Popular democracy, unpopular leader | Dr Hasan Askari Rizvi

57

There is a widely shared consensus at the global level that democracy is the best available political system. However, its details vary from country to country and one has to examine both the theoretical basis of the democratic system as well as its performance at the operational level to judge the quality of democracy.

Democracy is viewed as a process rather than an end product. It is wrong to assume that anything less than the ideal democracy means that there is no democracy at all. It is a process and you strengthen it and improve its quality as you implement it and make mid-course correction in it. Therefore, what matters most is its direction. Democracy needs to move from “less” to “more” democracy. It is a continuous process and requires regular review of its performance in terms of the principles of democracy and their operationalisation and how the spirit of democracy is reflected in the institutions and process of governance and political management.

The most damaging situation for democracy is the gap between theory and practice or when it becomes a tool at the disposal of the economically dominant and ruling classes which they use for strengthening their clout in the political system. It becomes what is described as the elitist democracy which provides ample opportunities to the dominant elite to manipulate the system and turn it into an authoritarian rule.

The most serious weakness in democracy is that its “democratic” ways can be used to destroy the spirit of democracy. The “tyranny of majority” is a technique to undermine democracy by democratic means. The popularity of democracy as a system of governance does not necessary mean that the ruler, even if elected through democratic means, will be equally popular.

The dichotomy of popular democracy and unpopular ruler represents the difference between theory and practice. The competing political leaders often play up the self-cultivated fears and anxieties of some ethnic, regional or religious group to build support for getting votes in the elections; while certain communities are projected as adversaries or threats to the welfare of others. A candidate projects itself as the protector and saviour of the people. In this way, the ethnic, linguistic, religion, sectarian and caste or regional differences are consciously played up to secure popular vote. Such a strategy helped Donald Trump in the United States and Narendra Modi in India to secure the support of a section of population at the expense of others; accentuating internal divisions and splits in the society which become a challenge when it comes to running the policies of a democratic government. Any attempt to divide the people for political gains is counter-productive to the goal of strengthening the roots of democracy because the vote gets divided on parochial and narrow considerations rather than political affiliations and election agenda. Greater the divisions and splits in the society the more difficult it is to run a democratic system.
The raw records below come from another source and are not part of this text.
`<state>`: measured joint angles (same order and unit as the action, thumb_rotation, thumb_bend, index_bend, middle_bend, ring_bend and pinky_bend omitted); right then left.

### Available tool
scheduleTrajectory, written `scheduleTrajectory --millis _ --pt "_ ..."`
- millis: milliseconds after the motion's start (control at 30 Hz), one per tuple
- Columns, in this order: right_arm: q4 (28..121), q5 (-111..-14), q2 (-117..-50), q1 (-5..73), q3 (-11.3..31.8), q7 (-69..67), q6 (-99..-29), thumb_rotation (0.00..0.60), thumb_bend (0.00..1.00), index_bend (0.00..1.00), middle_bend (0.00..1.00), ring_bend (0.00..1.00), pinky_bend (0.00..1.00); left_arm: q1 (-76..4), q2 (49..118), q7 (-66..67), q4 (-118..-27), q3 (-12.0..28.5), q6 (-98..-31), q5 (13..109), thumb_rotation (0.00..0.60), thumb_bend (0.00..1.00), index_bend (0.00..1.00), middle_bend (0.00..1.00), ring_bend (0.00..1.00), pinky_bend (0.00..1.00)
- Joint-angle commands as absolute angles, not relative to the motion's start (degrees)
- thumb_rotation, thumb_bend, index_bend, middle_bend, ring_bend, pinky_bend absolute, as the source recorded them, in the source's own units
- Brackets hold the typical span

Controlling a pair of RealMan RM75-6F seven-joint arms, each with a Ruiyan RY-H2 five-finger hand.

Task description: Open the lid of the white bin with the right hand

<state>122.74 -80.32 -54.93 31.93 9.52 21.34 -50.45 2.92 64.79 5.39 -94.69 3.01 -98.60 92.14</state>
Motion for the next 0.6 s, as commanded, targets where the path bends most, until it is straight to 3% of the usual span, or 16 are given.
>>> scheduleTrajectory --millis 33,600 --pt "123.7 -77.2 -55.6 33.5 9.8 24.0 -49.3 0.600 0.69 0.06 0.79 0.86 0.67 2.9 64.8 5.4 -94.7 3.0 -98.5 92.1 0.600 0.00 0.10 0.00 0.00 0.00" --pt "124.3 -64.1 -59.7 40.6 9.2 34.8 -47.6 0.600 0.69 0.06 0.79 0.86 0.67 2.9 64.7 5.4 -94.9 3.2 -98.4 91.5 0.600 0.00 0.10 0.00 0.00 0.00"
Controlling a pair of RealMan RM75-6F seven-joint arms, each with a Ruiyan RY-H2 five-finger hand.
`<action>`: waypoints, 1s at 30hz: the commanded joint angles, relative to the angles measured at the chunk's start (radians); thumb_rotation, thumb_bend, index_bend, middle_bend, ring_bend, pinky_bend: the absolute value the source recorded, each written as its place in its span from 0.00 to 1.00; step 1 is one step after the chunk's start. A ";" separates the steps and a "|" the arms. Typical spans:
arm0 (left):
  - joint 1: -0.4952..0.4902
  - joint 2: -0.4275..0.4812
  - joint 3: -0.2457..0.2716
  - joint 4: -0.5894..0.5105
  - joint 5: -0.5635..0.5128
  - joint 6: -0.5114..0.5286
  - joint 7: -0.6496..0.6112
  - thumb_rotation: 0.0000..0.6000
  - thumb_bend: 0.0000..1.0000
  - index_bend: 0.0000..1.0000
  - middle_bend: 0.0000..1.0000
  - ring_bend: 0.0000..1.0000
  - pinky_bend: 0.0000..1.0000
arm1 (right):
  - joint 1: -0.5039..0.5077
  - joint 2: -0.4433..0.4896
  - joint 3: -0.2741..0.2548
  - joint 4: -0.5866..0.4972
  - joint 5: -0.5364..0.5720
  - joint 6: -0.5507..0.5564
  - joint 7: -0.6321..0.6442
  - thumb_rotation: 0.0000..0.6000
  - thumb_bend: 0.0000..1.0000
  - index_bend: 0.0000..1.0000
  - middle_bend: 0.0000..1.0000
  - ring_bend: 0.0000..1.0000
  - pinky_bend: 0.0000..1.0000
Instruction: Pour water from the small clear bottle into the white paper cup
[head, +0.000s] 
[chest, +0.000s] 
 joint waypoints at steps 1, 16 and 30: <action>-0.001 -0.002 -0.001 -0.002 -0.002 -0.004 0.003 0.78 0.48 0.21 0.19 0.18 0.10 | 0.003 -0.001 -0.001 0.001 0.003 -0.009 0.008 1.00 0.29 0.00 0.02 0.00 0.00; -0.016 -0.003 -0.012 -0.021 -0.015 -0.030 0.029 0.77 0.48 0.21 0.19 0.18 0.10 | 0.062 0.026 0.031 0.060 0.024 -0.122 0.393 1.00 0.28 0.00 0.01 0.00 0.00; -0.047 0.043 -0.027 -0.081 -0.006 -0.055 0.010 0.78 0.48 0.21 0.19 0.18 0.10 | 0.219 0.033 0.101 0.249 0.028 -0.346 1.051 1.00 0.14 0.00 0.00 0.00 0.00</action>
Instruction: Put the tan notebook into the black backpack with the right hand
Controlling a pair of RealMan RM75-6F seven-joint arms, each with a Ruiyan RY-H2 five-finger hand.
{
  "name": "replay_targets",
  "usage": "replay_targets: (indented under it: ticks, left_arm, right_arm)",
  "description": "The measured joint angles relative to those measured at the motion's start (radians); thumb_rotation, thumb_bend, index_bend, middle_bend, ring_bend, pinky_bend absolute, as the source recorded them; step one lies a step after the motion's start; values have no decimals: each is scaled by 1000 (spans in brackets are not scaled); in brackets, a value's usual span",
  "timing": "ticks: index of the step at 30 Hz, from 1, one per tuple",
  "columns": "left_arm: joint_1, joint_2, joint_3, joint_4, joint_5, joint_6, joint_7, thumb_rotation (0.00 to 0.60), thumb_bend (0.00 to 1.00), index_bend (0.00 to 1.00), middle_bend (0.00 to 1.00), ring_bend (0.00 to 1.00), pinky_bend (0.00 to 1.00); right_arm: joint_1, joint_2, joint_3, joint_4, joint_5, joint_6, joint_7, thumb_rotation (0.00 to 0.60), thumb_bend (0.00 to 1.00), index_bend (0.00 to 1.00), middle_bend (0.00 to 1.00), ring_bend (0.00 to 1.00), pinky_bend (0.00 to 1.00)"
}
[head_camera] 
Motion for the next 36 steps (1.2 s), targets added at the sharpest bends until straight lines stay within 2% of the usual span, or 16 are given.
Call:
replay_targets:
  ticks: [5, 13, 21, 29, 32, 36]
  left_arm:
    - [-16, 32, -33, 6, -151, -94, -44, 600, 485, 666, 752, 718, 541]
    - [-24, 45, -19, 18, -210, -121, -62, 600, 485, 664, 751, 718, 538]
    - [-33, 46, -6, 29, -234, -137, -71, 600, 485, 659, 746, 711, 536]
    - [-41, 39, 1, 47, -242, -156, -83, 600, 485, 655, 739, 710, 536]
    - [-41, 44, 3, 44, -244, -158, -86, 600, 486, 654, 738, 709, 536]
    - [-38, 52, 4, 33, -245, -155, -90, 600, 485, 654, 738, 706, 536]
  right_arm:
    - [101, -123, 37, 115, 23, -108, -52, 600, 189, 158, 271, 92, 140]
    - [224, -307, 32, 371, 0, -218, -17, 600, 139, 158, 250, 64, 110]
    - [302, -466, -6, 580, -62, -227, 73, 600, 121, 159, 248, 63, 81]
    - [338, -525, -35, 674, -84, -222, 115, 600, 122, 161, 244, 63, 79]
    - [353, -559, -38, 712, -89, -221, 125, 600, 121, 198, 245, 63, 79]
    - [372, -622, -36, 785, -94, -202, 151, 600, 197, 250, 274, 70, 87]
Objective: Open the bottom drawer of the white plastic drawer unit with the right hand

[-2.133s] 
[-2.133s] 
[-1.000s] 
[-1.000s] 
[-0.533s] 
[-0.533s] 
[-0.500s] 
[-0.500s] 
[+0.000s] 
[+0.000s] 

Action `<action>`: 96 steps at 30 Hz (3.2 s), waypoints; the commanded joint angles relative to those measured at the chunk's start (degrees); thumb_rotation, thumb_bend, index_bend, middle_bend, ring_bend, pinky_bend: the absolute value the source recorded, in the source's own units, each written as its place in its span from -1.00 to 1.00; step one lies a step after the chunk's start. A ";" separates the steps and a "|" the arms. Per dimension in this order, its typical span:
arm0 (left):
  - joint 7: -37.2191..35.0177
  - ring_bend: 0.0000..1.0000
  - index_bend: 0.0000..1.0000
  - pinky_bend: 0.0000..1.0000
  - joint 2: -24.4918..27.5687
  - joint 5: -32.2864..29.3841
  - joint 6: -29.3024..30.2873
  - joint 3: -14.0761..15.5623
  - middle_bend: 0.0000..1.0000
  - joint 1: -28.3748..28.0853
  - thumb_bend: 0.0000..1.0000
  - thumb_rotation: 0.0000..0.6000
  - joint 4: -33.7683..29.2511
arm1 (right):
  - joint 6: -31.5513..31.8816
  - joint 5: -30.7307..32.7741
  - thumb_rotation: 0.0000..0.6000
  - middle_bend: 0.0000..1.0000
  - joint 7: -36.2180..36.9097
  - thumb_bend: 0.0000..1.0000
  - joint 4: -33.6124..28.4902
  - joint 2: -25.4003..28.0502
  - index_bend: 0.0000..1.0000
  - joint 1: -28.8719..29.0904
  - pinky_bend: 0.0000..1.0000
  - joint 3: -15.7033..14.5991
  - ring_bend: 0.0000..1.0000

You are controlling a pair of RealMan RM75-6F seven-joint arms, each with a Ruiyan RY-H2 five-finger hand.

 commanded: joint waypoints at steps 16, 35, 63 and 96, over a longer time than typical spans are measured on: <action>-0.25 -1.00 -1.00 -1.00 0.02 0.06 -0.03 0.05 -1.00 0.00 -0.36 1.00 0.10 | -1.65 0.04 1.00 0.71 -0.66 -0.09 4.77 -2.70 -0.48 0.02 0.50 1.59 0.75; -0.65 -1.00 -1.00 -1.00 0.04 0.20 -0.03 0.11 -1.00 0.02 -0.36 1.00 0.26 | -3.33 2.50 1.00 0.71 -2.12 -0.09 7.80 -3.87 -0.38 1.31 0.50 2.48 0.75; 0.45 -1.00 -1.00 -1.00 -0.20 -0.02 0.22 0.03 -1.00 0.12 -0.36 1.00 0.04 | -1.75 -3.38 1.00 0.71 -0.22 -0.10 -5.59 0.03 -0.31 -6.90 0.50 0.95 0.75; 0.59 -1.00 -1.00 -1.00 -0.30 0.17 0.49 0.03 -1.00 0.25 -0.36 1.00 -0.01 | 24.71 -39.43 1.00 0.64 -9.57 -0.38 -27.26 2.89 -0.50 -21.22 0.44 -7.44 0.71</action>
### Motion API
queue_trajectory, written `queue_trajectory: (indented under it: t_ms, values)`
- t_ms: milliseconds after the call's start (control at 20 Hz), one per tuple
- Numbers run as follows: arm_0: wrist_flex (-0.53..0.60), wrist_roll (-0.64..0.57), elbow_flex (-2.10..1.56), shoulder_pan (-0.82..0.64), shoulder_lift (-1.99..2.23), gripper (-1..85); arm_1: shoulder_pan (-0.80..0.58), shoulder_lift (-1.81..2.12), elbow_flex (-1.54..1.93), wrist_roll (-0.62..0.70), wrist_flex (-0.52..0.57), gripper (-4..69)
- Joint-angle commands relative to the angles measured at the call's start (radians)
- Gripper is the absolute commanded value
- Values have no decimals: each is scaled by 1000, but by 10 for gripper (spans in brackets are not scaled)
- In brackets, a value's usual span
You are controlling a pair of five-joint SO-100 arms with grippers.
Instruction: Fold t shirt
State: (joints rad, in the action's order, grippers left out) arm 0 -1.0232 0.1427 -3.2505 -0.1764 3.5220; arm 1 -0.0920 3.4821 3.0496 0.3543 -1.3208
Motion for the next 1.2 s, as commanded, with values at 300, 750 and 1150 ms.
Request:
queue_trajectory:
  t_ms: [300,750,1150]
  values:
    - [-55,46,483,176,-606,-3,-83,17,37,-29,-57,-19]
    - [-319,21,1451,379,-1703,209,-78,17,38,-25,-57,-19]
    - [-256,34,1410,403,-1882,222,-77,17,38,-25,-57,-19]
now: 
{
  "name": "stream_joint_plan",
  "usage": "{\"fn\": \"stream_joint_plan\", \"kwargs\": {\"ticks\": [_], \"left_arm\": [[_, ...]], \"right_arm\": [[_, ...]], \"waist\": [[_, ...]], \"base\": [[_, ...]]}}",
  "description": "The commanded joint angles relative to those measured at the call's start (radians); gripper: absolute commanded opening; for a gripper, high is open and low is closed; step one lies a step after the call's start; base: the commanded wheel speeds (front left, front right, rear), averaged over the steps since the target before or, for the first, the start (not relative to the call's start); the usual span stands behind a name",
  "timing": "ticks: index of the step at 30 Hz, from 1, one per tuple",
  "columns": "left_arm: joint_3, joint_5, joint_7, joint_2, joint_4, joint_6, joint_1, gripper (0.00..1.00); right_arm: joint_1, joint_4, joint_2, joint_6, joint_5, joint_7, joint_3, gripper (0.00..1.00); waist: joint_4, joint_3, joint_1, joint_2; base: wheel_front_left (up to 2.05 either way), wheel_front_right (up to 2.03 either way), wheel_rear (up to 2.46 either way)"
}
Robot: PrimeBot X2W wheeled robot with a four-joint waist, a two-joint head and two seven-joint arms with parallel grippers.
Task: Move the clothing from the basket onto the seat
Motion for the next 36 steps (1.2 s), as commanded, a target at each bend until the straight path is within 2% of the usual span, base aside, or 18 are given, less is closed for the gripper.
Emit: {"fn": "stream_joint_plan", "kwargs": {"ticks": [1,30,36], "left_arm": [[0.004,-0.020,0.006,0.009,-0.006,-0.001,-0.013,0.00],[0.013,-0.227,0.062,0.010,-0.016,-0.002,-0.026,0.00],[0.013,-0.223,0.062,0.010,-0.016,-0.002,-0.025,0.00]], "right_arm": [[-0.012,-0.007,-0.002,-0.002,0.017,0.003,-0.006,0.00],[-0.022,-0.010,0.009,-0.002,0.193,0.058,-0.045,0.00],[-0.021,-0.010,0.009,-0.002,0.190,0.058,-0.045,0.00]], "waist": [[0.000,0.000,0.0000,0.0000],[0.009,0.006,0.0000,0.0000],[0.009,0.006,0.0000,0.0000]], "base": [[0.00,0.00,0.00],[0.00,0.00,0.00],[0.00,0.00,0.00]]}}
The leaders who secure their electoral success by polarising the society have a tendency to become authoritarian in governance and political management. History provides numerous examples of how an elected leader turned into a dictatorial or authoritarian ruler. Many elected rulers have used their support in the parliament to opt for concentration of power in their hands, especially when they find it difficult to pull the society together after it had been fragmented in the course of the election campaign.

A democratic ruler cannot sustain popular support without delivering basic services and facilities to the common people. The major areas of service delivery are education, health care, eradication of poverty and underdevelopment, employment opportunities, personal security against the threats from state agencies and societal groups, civic amenities and check against environmental degradation. Some rulers spend large sums of money on big and glamorous projects like motorways, public transport, and use state resources on partisan political considerations. Such projects benefit a small number of people but the socio-economic conditions of the mass of humanity either remain unchanged or decline. A leader or government cannot sustain popular support without delivering basic services to people with the objective of improving the quality of their life.

The success of democracy also depends on institutional checks and balance among the state institutions. Different state institutions need to work in their respective domains and respect the domain of authority of other institutions. No single institution can be allowed to dominate other institutions and processes of the state.

Such dilemmas are quite common in the states that have experienced the ascendancy of the military to political power. Rather than creating a credible civilian alternative to the military’s domination, the civilian governments often engage in open or quiet struggle for power with the military. The PML-N government under Nawaz Sharif is involved in power struggle with the assertive Pakistan military. The negative statements against the military by the federal ministers and the media wing of the Prime Minister House and the publication of the news item about national security affairs are the major examples of the troubled civil-military relations in Pakistan. Similarly, the appointment of the new Army Chief is another bone of contention between the federal government and the Army top command.

Democracies are also threatened by the rise of religious and cultural extremism and violence by non-state groups that are transnational in character. The state is unable or unwilling to protect people against such extremist groups. These trends negate the spirit of democracy. Several African states collapsed or became dysfunctional due to internal conflict and violence.

Democracy is a challenging political system that calls for implementation of its principles in letter and spirit. It is more responsive to the aspirations of the common people. There are ample examples in history to show that the popularity of democracy does not mean that the elected ruler will be equally popular or those criticising such a ruler are against democracy. Donald Trump of the US needs to remember this.